Records excerpted from a collection:

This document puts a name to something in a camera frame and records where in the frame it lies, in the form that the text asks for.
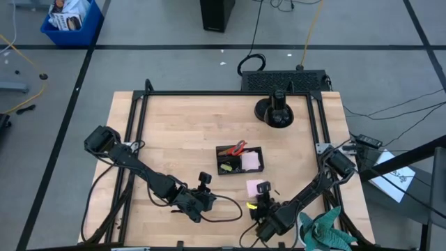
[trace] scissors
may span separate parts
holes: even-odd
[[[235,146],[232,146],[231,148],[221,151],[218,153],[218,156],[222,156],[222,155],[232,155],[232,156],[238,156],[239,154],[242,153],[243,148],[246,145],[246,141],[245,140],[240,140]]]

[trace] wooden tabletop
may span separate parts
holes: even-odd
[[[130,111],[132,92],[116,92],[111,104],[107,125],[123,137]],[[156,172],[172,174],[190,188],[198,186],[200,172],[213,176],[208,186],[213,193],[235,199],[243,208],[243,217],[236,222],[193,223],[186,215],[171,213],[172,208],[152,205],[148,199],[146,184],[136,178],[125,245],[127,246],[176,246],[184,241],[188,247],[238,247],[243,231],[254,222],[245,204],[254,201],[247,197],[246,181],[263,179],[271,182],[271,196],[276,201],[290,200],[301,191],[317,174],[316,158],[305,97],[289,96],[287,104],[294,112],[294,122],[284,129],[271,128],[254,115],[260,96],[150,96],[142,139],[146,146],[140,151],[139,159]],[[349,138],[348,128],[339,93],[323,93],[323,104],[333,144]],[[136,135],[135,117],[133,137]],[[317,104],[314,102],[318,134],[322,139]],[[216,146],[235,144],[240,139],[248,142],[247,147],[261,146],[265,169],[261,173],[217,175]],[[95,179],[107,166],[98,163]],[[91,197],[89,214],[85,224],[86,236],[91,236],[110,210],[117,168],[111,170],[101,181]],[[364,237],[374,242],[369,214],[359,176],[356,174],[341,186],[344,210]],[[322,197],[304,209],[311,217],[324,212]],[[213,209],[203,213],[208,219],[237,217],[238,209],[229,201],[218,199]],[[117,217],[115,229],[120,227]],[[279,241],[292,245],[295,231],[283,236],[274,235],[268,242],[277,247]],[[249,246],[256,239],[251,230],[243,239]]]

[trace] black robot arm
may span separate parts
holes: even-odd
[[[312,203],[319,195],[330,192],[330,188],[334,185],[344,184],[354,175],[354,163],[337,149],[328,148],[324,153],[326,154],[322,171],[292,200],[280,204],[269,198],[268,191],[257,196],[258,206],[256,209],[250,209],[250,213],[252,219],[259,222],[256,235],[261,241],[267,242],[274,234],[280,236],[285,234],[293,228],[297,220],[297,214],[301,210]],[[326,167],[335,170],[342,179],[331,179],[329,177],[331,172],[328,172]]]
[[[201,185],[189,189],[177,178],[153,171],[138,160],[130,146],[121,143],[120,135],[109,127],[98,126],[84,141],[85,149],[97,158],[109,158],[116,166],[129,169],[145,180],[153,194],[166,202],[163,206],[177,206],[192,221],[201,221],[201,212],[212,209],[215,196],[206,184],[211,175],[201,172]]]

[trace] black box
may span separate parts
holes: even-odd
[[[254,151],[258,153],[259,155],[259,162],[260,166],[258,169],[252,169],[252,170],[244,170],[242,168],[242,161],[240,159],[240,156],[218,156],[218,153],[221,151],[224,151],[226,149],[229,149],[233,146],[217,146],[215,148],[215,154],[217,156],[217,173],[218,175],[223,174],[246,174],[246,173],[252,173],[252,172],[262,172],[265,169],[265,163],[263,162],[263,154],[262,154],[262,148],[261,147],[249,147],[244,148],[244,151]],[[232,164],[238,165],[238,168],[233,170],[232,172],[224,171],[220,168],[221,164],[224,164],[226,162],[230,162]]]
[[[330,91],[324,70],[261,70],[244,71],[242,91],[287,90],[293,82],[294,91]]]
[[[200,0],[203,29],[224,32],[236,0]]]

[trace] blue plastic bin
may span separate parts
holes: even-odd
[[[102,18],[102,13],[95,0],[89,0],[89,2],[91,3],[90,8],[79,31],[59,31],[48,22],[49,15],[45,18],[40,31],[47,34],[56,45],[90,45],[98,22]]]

◆ AIM OF THE EXERCISE:
None of the pictures should appear, though every line of the data above must be reproduced exactly.

◆ ANSWER SPACE:
This document puts a name to something in a camera frame and records where in the frame it lies, in the form that the text asks for.
[trace] scissors
may span separate parts
holes: even-odd
[[[235,146],[232,146],[231,148],[221,151],[218,153],[218,156],[222,156],[222,155],[232,155],[232,156],[238,156],[239,154],[242,153],[243,148],[246,145],[246,141],[245,140],[240,140]]]

[trace] wooden tabletop
may span separate parts
holes: even-odd
[[[130,111],[132,92],[116,92],[111,104],[107,125],[123,137]],[[156,172],[172,174],[190,188],[198,186],[200,172],[213,176],[208,186],[213,193],[235,199],[243,208],[243,217],[236,222],[193,223],[186,215],[171,213],[172,208],[152,205],[148,199],[146,184],[136,178],[125,245],[127,246],[176,246],[184,241],[188,247],[238,247],[243,231],[254,222],[245,204],[254,201],[247,197],[246,181],[263,179],[271,182],[271,196],[276,201],[290,200],[301,191],[317,174],[316,158],[305,97],[289,96],[287,104],[294,112],[294,122],[284,129],[271,128],[254,115],[260,96],[150,96],[142,139],[146,146],[140,151],[139,159]],[[349,138],[348,128],[339,93],[323,93],[323,104],[333,144]],[[136,135],[135,117],[133,137]],[[317,104],[314,102],[318,134],[322,139]],[[216,146],[235,144],[240,139],[248,142],[247,147],[261,146],[265,169],[261,173],[217,175]],[[95,179],[107,166],[98,163]],[[91,197],[89,214],[85,224],[86,236],[91,236],[110,210],[117,168],[111,170],[101,181]],[[364,237],[374,242],[369,214],[359,176],[356,174],[341,186],[344,210]],[[322,197],[304,209],[311,217],[324,212]],[[213,209],[203,213],[208,219],[237,217],[238,209],[229,201],[218,199]],[[117,217],[115,229],[120,227]],[[279,241],[292,245],[295,231],[283,236],[274,235],[268,242],[277,247]],[[249,246],[256,239],[251,230],[243,239]]]

[trace] black robot arm
may span separate parts
holes: even-odd
[[[312,203],[319,195],[330,192],[330,188],[334,185],[344,184],[354,175],[354,163],[337,149],[328,148],[324,153],[326,154],[322,171],[292,200],[280,204],[269,198],[268,191],[257,196],[258,206],[256,209],[250,209],[250,213],[252,219],[259,222],[256,235],[261,241],[267,242],[274,234],[280,236],[285,234],[293,228],[297,220],[297,214],[301,210]],[[326,167],[335,170],[342,179],[331,179],[329,177],[331,172],[328,172]]]
[[[201,185],[189,189],[177,178],[153,171],[138,160],[130,146],[121,143],[120,135],[109,127],[98,126],[84,141],[85,149],[97,158],[109,158],[116,166],[129,169],[145,180],[153,194],[166,202],[163,206],[177,206],[192,221],[201,221],[201,212],[212,209],[215,196],[206,184],[211,175],[201,172]]]

[trace] black box
may span separate parts
holes: even-odd
[[[254,151],[258,153],[259,155],[259,162],[260,166],[258,169],[252,169],[252,170],[244,170],[242,168],[242,161],[240,159],[240,156],[218,156],[218,153],[221,151],[224,151],[226,149],[229,149],[233,146],[217,146],[215,148],[215,154],[217,156],[217,173],[218,175],[223,174],[246,174],[246,173],[252,173],[252,172],[262,172],[265,169],[265,163],[263,162],[263,154],[262,154],[262,148],[261,147],[249,147],[244,148],[244,151]],[[232,164],[238,165],[238,168],[233,170],[232,172],[224,171],[220,168],[221,164],[224,164],[226,162],[230,162]]]
[[[330,91],[324,70],[261,70],[244,71],[242,91],[287,90],[293,82],[294,91]]]
[[[200,0],[203,29],[224,32],[236,0]]]

[trace] blue plastic bin
may span separate parts
holes: even-odd
[[[102,18],[102,13],[95,0],[89,0],[89,2],[91,3],[90,8],[79,31],[59,31],[48,22],[49,15],[45,18],[40,31],[47,34],[56,45],[90,45],[98,22]]]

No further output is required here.